Longest Substring Without Repeating Characters (熟题)
题目:
Given a string, find the length of the longest substring without repeating characters.
Example 1:
Input: "abcabcbb"
Output: 3
Explanation: The answer is "abc", with the length of 3.
Example 2:
Input: "bbbbb"
Output: 1
Explanation: The answer is "b", with the length of 1.
Example 3:
Input: "pwwkew"
Output: 3
Explanation: The answer is "wke", with the length of 3.
Note that the answer must be a substring, "pwke" is a subsequence and not a substring.
思路:
- 找最长子串题,不要动态规划 图算法,都不好解。是一道状态更新的题。
- 用键为字母,值为索引的哈希表记状态。保存子串长和起始索引。只保存一个,只换上不重复的值的新值的状态。

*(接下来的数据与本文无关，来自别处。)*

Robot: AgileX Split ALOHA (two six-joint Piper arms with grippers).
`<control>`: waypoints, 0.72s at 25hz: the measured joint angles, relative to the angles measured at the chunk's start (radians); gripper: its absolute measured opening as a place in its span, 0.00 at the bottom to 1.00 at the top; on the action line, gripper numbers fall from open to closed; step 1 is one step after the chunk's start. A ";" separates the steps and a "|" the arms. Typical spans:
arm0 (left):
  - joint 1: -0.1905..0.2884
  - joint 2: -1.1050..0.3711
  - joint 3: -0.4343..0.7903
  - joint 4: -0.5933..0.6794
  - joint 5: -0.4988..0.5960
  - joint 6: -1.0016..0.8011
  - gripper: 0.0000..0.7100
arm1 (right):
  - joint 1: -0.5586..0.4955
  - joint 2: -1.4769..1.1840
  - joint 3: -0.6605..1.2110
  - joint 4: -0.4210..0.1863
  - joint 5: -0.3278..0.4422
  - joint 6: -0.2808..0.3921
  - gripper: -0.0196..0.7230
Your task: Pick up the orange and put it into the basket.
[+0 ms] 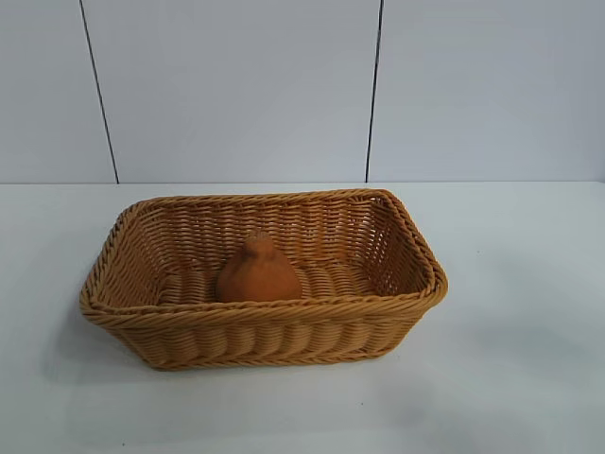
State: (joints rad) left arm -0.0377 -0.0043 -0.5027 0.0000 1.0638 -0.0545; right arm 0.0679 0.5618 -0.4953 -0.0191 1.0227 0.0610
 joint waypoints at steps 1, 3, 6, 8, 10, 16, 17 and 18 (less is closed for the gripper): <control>0.000 0.000 0.000 0.000 0.000 0.000 0.89 | 0.000 -0.051 0.000 0.000 0.000 -0.001 0.82; 0.000 0.000 0.000 0.000 0.000 0.000 0.89 | 0.000 -0.121 0.000 0.000 0.000 -0.002 0.82; 0.000 0.000 0.000 0.000 0.000 0.000 0.89 | 0.000 -0.231 0.000 0.000 0.001 -0.002 0.82; 0.000 0.000 0.000 0.000 0.000 0.000 0.89 | 0.000 -0.258 0.000 0.000 0.001 -0.002 0.82; 0.000 0.000 0.000 0.000 0.000 0.000 0.89 | 0.000 -0.318 0.000 0.000 0.001 -0.002 0.82; 0.000 0.000 0.000 0.000 0.002 0.000 0.89 | 0.000 -0.496 0.005 0.000 0.001 -0.002 0.82; 0.000 0.000 0.000 0.000 0.002 0.000 0.89 | 0.000 -0.519 0.005 0.000 0.001 -0.002 0.82; 0.000 0.000 0.000 0.000 0.002 0.000 0.89 | 0.000 -0.543 0.005 0.000 0.001 -0.002 0.82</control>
State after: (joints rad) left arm -0.0377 -0.0043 -0.5027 0.0000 1.0653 -0.0545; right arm 0.0679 0.0189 -0.4904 -0.0191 1.0234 0.0591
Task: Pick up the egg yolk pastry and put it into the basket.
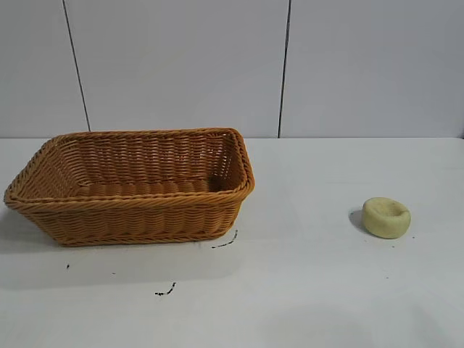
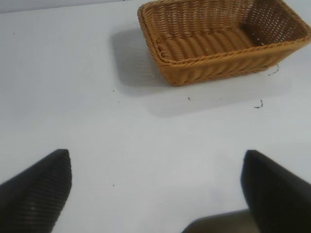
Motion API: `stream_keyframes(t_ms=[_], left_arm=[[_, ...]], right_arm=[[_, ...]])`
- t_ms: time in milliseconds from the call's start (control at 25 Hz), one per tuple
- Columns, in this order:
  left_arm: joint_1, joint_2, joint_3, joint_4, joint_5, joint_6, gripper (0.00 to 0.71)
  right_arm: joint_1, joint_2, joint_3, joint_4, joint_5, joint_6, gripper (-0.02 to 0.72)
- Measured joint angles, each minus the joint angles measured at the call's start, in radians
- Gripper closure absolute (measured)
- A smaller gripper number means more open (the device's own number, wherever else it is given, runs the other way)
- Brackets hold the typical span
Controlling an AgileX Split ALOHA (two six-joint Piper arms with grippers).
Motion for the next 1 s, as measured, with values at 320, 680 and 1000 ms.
stream_keyframes(t_ms=[320, 680, 1000], left_arm=[[0.000, 0.000, 0.000, 0.000, 0.000, 0.000, 0.015], [0.000, 0.000, 0.000, 0.000, 0.000, 0.000, 0.015], [0.000, 0.000, 0.000, 0.000, 0.000, 0.000, 0.015]], right_arm=[[0.000, 0.000, 0.000, 0.000, 0.000, 0.000, 0.120], [0.000, 0.146, -0.047, 0.004, 0.052, 0.000, 0.120], [0.000, 0.740, -0.233, 0.004, 0.103, 0.000, 0.120]])
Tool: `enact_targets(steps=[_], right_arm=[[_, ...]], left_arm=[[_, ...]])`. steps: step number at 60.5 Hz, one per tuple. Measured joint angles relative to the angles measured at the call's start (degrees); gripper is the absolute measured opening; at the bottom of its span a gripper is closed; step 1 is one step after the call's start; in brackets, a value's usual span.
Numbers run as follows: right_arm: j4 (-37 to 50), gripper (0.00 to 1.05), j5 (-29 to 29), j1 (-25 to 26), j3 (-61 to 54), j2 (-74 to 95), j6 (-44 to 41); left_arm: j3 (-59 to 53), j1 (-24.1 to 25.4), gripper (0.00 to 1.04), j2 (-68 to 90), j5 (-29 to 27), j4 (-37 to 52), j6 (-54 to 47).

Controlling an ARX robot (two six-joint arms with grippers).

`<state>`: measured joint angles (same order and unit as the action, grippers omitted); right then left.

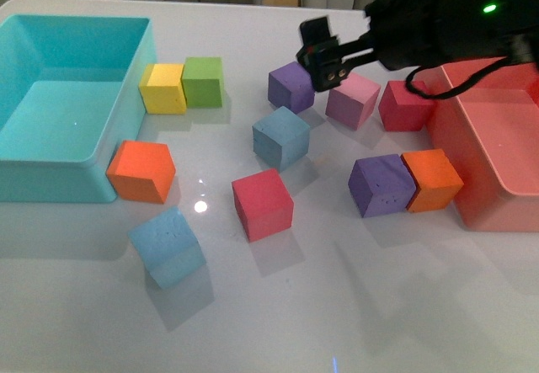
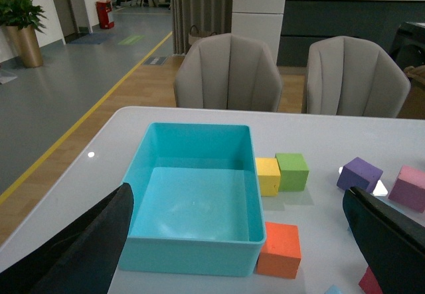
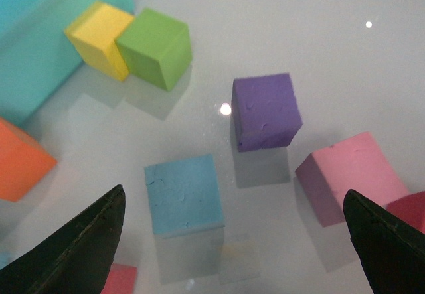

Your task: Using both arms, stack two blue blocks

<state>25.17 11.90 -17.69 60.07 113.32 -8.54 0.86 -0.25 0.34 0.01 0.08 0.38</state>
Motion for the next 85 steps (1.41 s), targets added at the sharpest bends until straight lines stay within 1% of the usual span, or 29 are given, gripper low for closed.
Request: enact_targets(steps=[8,15,17,18,19,20,22,24,28,31,33,35,38,39,43,44,46,57,60,62,85], right_arm=[[4.4,0.96,3.4,3.5,-10.3,-11.4,1.6],[5.6,0.96,7.1,9.0,-19.4,-22.2,3.2],[9.1,0.93,4.3,9.8,-22.2,-24.2,4.3],[13.1,0.89,-0.8,10.6,-24.4,-25.6,5.0],[17.0,0.86,-4.5,11.3,-26.6,-27.1,5.6],[18.8,0.84,-6.2,11.8,-27.7,-27.8,5.8],[25.9,0.76,-10.0,14.7,-33.1,-31.8,6.5],[28.8,0.69,-11.8,16.6,-36.4,-34.9,7.0],[29.9,0.58,-12.7,17.9,-39.8,-38.6,7.6],[30.0,0.48,-12.0,17.9,-42.5,-41.0,7.7],[29.9,0.42,-11.8,17.8,-43.7,-41.8,7.7],[29.7,0.37,-11.9,17.7,-44.8,-42.6,7.8],[29.2,0.27,-12.0,17.8,-46.8,-44.4,7.8],[29.1,0.25,-12.0,17.8,-47.0,-44.8,7.8],[28.3,0.11,-11.8,17.7,-49.1,-48.1,7.8],[28.2,0.09,-11.8,17.7,-49.3,-48.6,7.8],[27.6,0.02,-11.9,17.7,-50.1,-50.1,7.8],[23.8,0.02,-11.9,17.7,-53.9,-57.4,8.0],[26.2,0.02,-11.9,17.7,-55.7,-57.8,8.0],[26.1,0.02,-11.9,17.7,-56.6,-58.3,8.0],[11.5,0.02,-11.9,17.7,-59.1,-75.6,8.0]], left_arm=[[0.0,0.0,0.96,0.0,0.0,0.0,0.0],[0.0,0.0,0.96,0.0,0.0,0.0,0.0],[0.0,0.0,0.96,0.0,0.0,0.0,0.0],[0.0,0.0,0.96,0.0,0.0,0.0,0.0],[0.0,0.0,0.96,0.0,0.0,0.0,0.0],[0.0,0.0,0.96,0.0,0.0,0.0,0.0],[0.0,0.0,0.96,0.0,0.0,0.0,0.0],[0.0,0.0,0.96,0.0,0.0,0.0,0.0],[0.0,0.0,0.96,0.0,0.0,0.0,0.0],[0.0,0.0,0.96,0.0,0.0,0.0,0.0],[0.0,0.0,0.96,0.0,0.0,0.0,0.0],[0.0,0.0,0.96,0.0,0.0,0.0,0.0],[0.0,0.0,0.96,0.0,0.0,0.0,0.0],[0.0,0.0,0.96,0.0,0.0,0.0,0.0],[0.0,0.0,0.96,0.0,0.0,0.0,0.0],[0.0,0.0,0.96,0.0,0.0,0.0,0.0],[0.0,0.0,0.96,0.0,0.0,0.0,0.0],[0.0,0.0,0.96,0.0,0.0,0.0,0.0],[0.0,0.0,0.96,0.0,0.0,0.0,0.0],[0.0,0.0,0.96,0.0,0.0,0.0,0.0],[0.0,0.0,0.96,0.0,0.0,0.0,0.0]])
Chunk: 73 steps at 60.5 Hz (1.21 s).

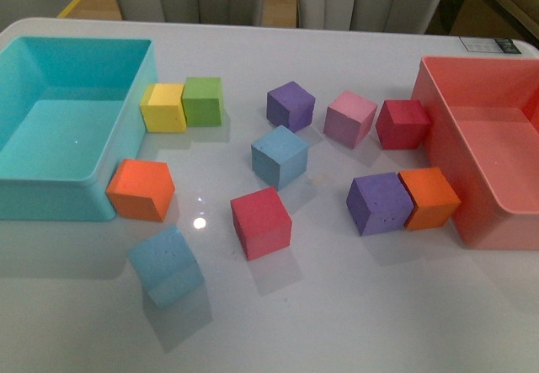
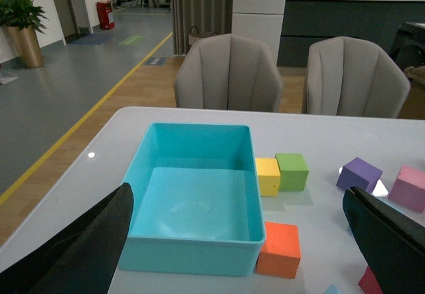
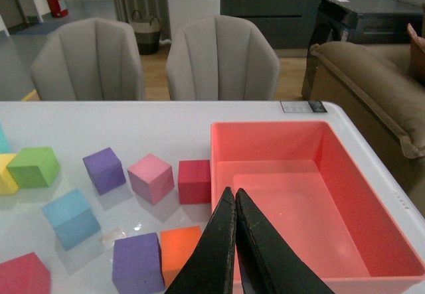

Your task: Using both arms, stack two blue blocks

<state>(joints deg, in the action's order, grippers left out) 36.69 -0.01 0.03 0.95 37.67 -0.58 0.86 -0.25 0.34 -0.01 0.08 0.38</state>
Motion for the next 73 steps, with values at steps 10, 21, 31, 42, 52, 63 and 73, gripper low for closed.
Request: enact_targets(steps=[10,21,31,42,52,63,73], right_arm=[[-6.3,0.02,0.0,0.0,0.0,-6.7,0.0],[-12.1,0.02,0.0,0.0,-0.1,-12.9,0.0],[-16.5,0.02,0.0,0.0,-0.1,-17.6,0.0],[-21.2,0.02,0.0,0.0,-0.1,-22.2,0.0],[-24.2,0.02,0.0,0.0,-0.1,-25.2,0.0],[-28.0,0.02,0.0,0.0,-0.1,-29.0,0.0],[-36.5,0.02,0.0,0.0,0.0,-37.2,0.0]], left_arm=[[0.0,0.0,0.96,0.0,0.0,0.0,0.0],[0.0,0.0,0.96,0.0,0.0,0.0,0.0],[0.0,0.0,0.96,0.0,0.0,0.0,0.0],[0.0,0.0,0.96,0.0,0.0,0.0,0.0],[0.0,0.0,0.96,0.0,0.0,0.0,0.0],[0.0,0.0,0.96,0.0,0.0,0.0,0.0],[0.0,0.0,0.96,0.0,0.0,0.0,0.0]])
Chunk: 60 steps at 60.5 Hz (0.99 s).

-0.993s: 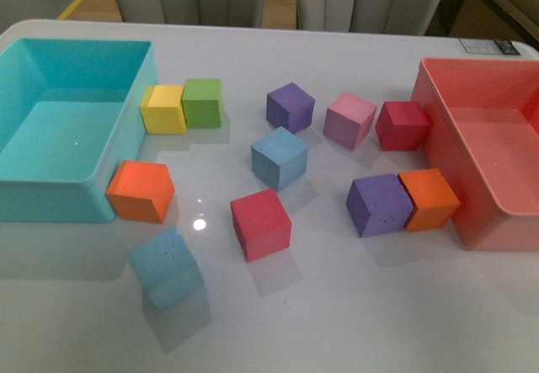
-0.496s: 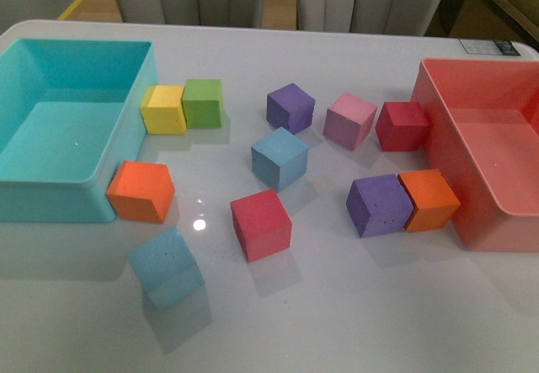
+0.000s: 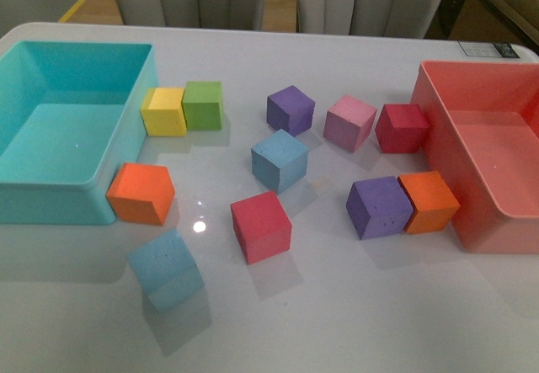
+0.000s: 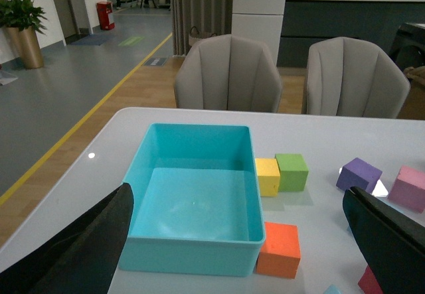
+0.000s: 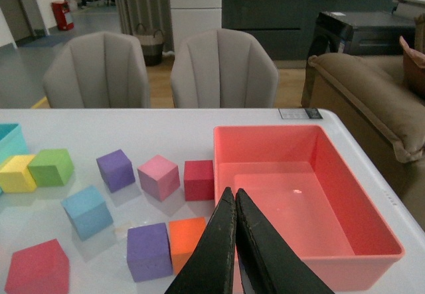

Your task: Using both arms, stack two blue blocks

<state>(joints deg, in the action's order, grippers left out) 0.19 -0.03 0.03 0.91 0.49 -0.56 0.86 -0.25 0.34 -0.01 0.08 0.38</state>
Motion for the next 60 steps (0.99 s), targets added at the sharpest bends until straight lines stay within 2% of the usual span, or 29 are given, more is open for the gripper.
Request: enact_targets(steps=[11,13,14,17,21,26,33,42,52,60], right_arm=[[-0.1,0.03,0.0,0.0,0.0,-0.1,-0.1],[-0.1,0.10,0.0,0.0,0.0,-0.1,0.0],[-0.1,0.14,0.0,0.0,0.0,-0.1,0.0],[-0.1,0.24,0.0,0.0,0.0,-0.2,0.0],[-0.1,0.36,0.0,0.0,0.0,-0.2,0.0],[-0.1,0.50,0.0,0.0,0.0,-0.2,0.0],[-0.1,0.71,0.0,0.0,0.0,-0.2,0.0],[-0.1,0.96,0.0,0.0,0.0,-0.2,0.0],[-0.1,0.96,0.0,0.0,0.0,-0.2,0.1],[-0.1,0.96,0.0,0.0,0.0,-0.2,0.1]], left_arm=[[0.0,0.0,0.96,0.1,-0.3,-0.1,0.1],[2.2,-2.3,0.96,2.9,-7.9,-6.5,1.6],[2.8,-3.2,0.96,3.8,-9.6,-8.3,1.8],[6.8,-8.0,0.96,10.9,-19.5,-16.9,4.6],[8.7,-13.6,0.96,17.4,-25.5,-18.6,6.8],[11.0,-19.5,0.96,24.6,-28.6,-16.7,9.6],[14.9,-26.5,0.96,37.7,-29.4,-10.5,13.3],[19.5,-30.8,0.96,56.7,-27.6,-0.9,18.3],[24.4,-33.6,0.96,77.7,-26.8,7.7,20.8],[27.3,-34.0,0.96,88.7,-25.5,10.0,22.2]])
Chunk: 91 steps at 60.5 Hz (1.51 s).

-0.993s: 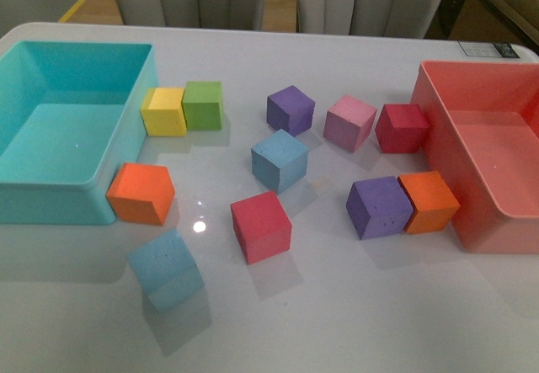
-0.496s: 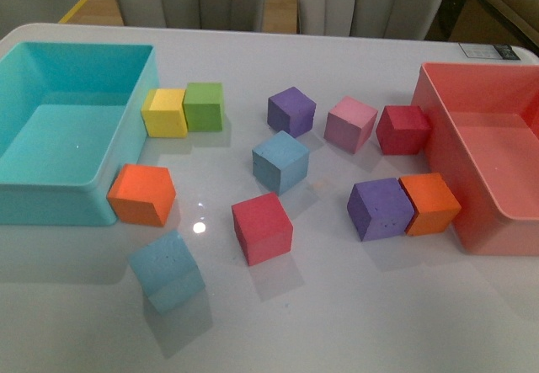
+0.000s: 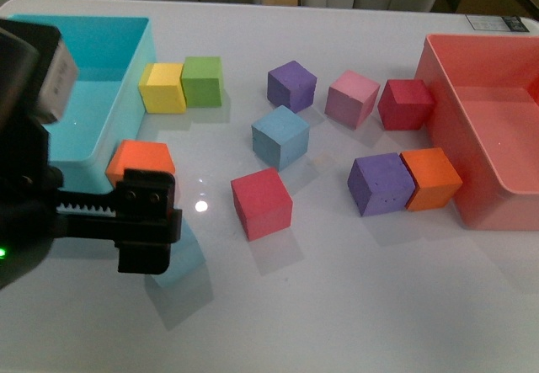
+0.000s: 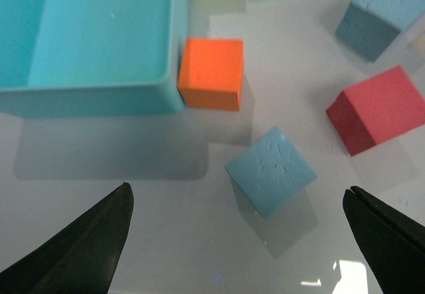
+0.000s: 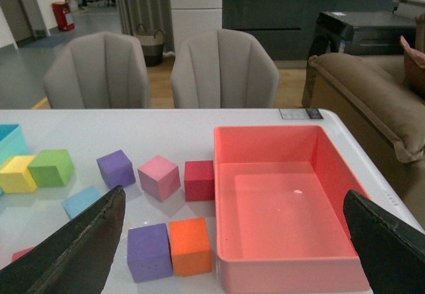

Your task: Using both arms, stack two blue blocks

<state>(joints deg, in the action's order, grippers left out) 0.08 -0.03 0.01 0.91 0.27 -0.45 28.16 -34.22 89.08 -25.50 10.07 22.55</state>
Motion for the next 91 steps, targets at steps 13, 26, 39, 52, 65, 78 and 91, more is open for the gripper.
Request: enact_targets(steps=[13,26,39,52,65,78,91], right_arm=[[0.0,0.96,0.0,0.0,0.0,0.0,0.0],[0.0,0.96,0.0,0.0,0.0,0.0,0.0],[0.0,0.96,0.0,0.0,0.0,0.0,0.0],[0.0,0.96,0.0,0.0,0.0,0.0,0.0],[0.0,0.96,0.0,0.0,0.0,0.0,0.0],[0.0,0.96,0.0,0.0,0.0,0.0,0.0],[0.0,0.96,0.0,0.0,0.0,0.0,0.0]], left_arm=[[2.8,0.0,0.96,9.9,0.1,1.3,0.1],[6.7,-0.3,0.96,14.1,0.1,1.3,0.1],[11.1,-0.5,0.96,18.6,0.0,-1.7,1.4],[15.5,0.6,0.96,22.0,0.9,-5.4,4.9],[20.4,2.1,0.96,25.4,3.0,-10.3,10.4],[23.9,3.8,0.96,28.1,3.6,-16.1,16.4],[27.3,4.7,0.96,30.7,3.9,-19.1,20.3]])
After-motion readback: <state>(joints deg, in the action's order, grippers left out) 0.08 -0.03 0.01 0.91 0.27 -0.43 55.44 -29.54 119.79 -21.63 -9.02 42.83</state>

- 遍历。对于不重复的字符,加哈希加curLen。对于重复的字符,先更状态,再更哈希。
- 难上遇到重复字符时,处理不同数据的信赖顺序。curLen=i-val,start=val+1,清理start~val的哈希并更新start=val+1,val=i。
- 最后还要处理最后一组。算法复杂度O(N)
调试:
- 需要记录start,从start至val索引的都要从哈希中清掉。
- 调试时间12min。
解:
func main() {
s := "abba"
fmt.Print(lengthOfLongestSubstring(s))
}
func lengthOfLongestSubstring(s string) int {
if len(s) <= 1 {
return len(s)
}
sS := []rune(s)
curLen := 0
maxLen := 0
start := 0
runeMap := make(map[rune]int, len(sS))
for i := 0; i < len(sS); i++ {
if val, ok := runeMap[sS[i]]; ok {
if curLen > maxLen {
maxLen = curLen
}
curLen = i - val
for j:=start;j<val;j++{
delete(runeMap,sS[j])
}
start = val + 1
runeMap[sS[i]] = i
} else {
runeMap[sS[i]] = i
curLen++
}
}
if curLen>maxLen{
maxLen = curLen
}
return maxLen
}
Median of Two Sorted Arrays
题目:
There are two sorted arrays nums1 and nums2 of size m and n respectively.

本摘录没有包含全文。